When I bought my second-hand copy of Drop City by TC Boyle, I knew nothing about the book except for the fact that it’s on the 1001 Books list. My copy cost $3.99 and I bought from a now-defunct bookstore in Stratford, Ontario one snowy winter day my RRHB and I were out exploring my Irish roots in Millbank, Ontario. It was a great day. Then, like so many of my books, it sat on the shelf, and sat on the shelf, and sat on the shelf.

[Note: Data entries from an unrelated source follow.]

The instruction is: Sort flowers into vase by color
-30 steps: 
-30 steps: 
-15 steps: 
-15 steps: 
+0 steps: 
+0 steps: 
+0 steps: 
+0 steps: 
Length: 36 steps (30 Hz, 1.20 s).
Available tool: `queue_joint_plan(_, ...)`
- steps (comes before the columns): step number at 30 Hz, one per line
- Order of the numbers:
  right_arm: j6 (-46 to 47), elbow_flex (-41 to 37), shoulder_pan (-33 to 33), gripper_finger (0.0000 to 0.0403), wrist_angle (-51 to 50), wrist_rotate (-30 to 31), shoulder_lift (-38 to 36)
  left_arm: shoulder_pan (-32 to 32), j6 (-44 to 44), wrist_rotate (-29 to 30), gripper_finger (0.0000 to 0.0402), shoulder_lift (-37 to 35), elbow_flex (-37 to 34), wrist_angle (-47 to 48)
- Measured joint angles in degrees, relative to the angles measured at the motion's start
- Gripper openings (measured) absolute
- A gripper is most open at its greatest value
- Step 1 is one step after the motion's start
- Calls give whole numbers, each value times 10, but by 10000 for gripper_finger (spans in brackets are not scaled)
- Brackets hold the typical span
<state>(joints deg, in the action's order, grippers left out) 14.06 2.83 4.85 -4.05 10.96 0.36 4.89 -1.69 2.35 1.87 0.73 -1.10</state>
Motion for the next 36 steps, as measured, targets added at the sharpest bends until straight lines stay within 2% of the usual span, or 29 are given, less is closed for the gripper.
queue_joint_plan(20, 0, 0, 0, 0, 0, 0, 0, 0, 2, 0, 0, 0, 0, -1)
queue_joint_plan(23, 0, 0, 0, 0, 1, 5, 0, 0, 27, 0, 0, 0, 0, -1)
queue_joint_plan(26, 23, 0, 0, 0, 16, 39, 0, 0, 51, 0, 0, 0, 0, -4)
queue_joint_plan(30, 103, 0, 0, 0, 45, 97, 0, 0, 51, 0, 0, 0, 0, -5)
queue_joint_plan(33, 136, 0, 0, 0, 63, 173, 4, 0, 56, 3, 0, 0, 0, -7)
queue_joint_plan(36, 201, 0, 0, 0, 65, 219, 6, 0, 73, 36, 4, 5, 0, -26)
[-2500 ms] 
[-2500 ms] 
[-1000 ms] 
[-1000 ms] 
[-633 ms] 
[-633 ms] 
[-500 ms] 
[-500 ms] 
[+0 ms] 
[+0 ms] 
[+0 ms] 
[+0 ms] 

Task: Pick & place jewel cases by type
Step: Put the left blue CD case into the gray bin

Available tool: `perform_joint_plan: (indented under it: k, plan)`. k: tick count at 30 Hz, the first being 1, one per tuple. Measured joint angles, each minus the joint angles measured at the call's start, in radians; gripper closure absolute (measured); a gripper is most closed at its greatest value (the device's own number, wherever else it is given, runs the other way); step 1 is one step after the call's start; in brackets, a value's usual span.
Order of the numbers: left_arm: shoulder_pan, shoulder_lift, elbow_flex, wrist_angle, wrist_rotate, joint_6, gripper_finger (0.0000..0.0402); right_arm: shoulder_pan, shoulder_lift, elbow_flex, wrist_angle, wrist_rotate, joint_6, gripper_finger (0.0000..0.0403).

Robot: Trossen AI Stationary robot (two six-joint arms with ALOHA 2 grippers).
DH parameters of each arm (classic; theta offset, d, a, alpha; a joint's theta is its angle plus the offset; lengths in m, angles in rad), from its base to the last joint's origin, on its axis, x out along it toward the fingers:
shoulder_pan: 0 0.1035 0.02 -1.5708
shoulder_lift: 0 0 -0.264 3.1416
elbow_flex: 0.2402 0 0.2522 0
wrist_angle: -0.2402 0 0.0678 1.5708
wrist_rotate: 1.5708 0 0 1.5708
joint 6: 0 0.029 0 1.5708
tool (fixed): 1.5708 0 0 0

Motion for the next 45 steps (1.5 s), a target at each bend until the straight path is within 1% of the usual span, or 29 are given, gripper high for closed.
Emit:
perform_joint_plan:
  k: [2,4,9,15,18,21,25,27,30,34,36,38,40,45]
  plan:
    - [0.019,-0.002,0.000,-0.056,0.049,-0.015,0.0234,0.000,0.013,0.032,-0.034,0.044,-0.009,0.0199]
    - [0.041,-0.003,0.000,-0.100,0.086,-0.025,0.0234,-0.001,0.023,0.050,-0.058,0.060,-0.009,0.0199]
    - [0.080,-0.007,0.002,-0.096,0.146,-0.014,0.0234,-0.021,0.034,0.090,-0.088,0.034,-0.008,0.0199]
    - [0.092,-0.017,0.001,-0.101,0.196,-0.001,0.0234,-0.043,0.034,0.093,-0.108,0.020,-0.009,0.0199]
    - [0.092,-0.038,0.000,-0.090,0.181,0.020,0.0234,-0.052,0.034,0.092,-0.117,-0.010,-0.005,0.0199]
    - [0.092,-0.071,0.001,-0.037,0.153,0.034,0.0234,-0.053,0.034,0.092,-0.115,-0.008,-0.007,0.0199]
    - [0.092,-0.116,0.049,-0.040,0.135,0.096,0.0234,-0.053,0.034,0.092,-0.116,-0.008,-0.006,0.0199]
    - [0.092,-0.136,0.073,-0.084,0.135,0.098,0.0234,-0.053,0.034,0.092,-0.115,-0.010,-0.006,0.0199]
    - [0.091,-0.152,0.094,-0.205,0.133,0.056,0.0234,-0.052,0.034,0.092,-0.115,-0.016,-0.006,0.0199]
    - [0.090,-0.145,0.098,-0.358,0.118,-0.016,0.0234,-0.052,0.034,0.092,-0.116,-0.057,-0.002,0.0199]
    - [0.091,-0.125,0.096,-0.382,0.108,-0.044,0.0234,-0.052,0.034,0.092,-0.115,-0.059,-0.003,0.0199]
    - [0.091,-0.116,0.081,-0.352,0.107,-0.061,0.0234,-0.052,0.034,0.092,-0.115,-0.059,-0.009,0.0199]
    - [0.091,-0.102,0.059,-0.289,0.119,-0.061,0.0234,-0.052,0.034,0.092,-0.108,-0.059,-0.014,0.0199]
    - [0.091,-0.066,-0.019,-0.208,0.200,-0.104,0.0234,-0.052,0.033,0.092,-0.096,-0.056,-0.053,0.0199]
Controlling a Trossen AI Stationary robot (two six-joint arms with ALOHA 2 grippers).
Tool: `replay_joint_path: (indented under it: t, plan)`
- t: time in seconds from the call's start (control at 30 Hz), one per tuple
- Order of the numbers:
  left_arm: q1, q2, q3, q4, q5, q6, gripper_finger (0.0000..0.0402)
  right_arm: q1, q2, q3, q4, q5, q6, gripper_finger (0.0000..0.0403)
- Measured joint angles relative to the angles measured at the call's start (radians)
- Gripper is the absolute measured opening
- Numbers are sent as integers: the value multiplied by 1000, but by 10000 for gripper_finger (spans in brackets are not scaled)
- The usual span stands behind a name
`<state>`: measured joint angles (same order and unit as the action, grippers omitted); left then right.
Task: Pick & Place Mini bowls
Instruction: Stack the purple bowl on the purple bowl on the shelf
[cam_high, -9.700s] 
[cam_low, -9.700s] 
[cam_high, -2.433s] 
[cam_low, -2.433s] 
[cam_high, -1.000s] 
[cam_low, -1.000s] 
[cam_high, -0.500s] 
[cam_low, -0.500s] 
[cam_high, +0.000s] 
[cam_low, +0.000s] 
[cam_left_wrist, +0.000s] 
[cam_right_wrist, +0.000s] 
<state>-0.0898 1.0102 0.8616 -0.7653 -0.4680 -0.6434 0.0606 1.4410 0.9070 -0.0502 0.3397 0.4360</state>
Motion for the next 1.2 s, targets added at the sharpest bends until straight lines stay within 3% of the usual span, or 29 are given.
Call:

But once I started this book I resented anything taking time away from the reading of it. Drop City provides a refuge for anyone who wants to drop of out of society. A commune on an idyllic plot of land in California where hippies of all sorts call home, Drop City’s inhabitants don’t go for the Man’s version of how they should live their lives. But when he comes calling in the form of an injunction (coupled with some back taxes and compounded by more than one run in with the law), their fearless leader decides that the only free place left on earth is Alaska, and “Let’s go!”
Interspersed within the story of the caravan of hippies abandoning their commune (complete with a few goats strapped to the top of a merry-making old bus), is the other side of “dropping out.” The very real people who already make a life in Alaska by truly living off the land. There are benefits to both ways of life, but to say that the hippies are prepared for the harsh Alaska winter would be an understatement.
Ronnie (aka “Pan”) and Star had travelled across the USA to get to Drop City. They abandoned their education and their livelihoods (she was a teacher) for a chance to live a real life among truly free people. And they do find free love and a free life, if only for a fleeting moment before the reality of life, and their disparate personalities gets in the way of their idealism. Star’s soon left Ronnie behind for Marco, a violent drop out who is on the run from the law and from his entire identity (it seems), who represents a different kind of life and love for her by the time the novel reaches its conclusions.
Interspersed with the idealistic, even indiotic (at times), hippies, are the real societal “drop outs.” The people who live on the cold, permafrost borders of Alaska hunting, trapping and camping in cold wooden houses not meant for much more than a temporary stop along the way. The dramatic difference, not necessarily in idealism, but in common sense, between the Drop City band of ragtag, Ken Kesey-like bus people and the actual Alaskan settlers causes the necessary friction the book needs.
I can’t stress enough how engrossing this novel is from beginning to end. It’s one of those books whose narrative drives along at such a breakneck speed that you barely even register the fact that you’ve already read 150 pages, the sun’s gone down and you’re fingers are freezing from holding the book so tight. T.C. Boyle has a way of slowly building steam that will eventually boil, both within characters and situations, that overshadows the entire work with a sense of forboding. This isn’t a bad thing — it’s more that the novel knows its outcome already and you, as the reader, need to catch up as quickly as possible. Parts of this novel just made me cringe too — the idea of free love equalling the utter objectification of some of the women, that the mother among the bunch openly gives her children acid to prove they’re “turned on,” and the asumption that you can simply head to Alaska with little more than the goats on top of your broken down bus and expect to survive, all of which add to the dramatic tension of the most basic themes found in literature: humanity versus their environment.
I know I say this a lot but the 1001 Books list hasn’t let me down with Drop City. I’d highly recommend it. I’d loan you my copy, but I’m sending it to a friend as we speak.